## [About this exercise]
In the lines below, look for "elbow". Copy each line where it appears.

## [Material provided]
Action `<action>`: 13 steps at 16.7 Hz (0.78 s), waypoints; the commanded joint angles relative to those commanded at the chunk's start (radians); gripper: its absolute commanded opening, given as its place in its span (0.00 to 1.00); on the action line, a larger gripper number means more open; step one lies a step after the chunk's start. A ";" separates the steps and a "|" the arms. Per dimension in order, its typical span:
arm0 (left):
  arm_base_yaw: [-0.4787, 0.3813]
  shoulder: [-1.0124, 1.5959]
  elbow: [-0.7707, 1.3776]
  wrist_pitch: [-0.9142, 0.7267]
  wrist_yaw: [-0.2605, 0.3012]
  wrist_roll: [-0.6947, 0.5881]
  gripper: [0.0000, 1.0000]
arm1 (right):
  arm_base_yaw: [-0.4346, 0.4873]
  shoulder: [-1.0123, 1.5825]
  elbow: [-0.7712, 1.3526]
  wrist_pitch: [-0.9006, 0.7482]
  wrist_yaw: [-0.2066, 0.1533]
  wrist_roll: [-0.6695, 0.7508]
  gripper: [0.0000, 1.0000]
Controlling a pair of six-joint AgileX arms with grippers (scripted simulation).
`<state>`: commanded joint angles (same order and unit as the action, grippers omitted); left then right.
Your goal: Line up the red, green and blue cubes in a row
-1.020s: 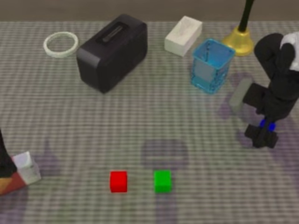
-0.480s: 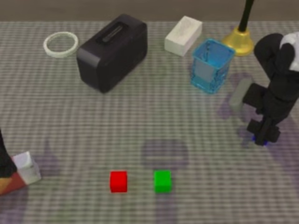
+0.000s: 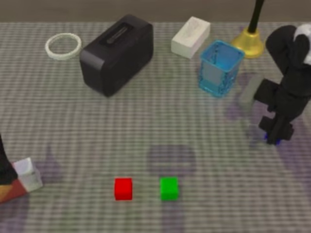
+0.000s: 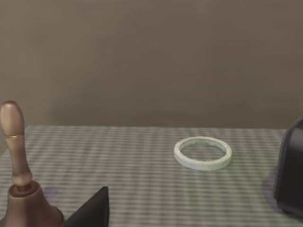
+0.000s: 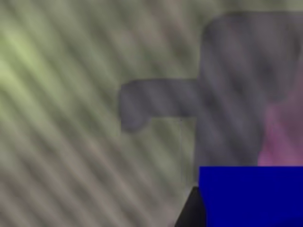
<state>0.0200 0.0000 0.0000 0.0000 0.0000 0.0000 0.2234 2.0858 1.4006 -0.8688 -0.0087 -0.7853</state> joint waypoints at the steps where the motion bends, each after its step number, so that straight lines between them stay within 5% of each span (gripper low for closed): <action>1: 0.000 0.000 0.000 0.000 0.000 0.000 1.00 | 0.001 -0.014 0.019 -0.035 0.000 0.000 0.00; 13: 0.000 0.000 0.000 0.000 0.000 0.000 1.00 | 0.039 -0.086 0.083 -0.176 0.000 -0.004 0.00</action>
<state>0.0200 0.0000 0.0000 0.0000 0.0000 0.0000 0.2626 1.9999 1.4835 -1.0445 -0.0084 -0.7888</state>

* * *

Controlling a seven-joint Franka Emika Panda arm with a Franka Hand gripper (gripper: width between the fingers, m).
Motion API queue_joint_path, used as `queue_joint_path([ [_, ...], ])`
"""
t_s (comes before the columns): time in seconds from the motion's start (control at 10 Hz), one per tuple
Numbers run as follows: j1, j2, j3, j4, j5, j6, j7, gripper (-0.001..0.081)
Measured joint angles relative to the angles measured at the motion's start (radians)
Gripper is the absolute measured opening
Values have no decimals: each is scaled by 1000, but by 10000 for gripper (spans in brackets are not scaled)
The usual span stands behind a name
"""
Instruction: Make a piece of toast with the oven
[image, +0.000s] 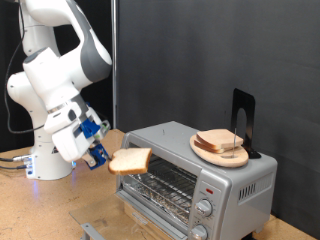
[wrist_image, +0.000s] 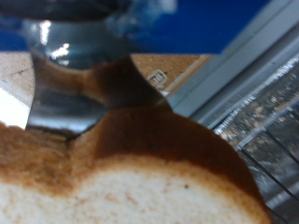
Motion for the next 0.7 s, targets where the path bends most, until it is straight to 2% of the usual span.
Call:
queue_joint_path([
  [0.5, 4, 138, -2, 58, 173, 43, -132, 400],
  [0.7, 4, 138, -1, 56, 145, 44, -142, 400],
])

## [Answer space]
  elbow: [-0.7707, 1.3776]
  elbow: [-0.7712, 1.3526]

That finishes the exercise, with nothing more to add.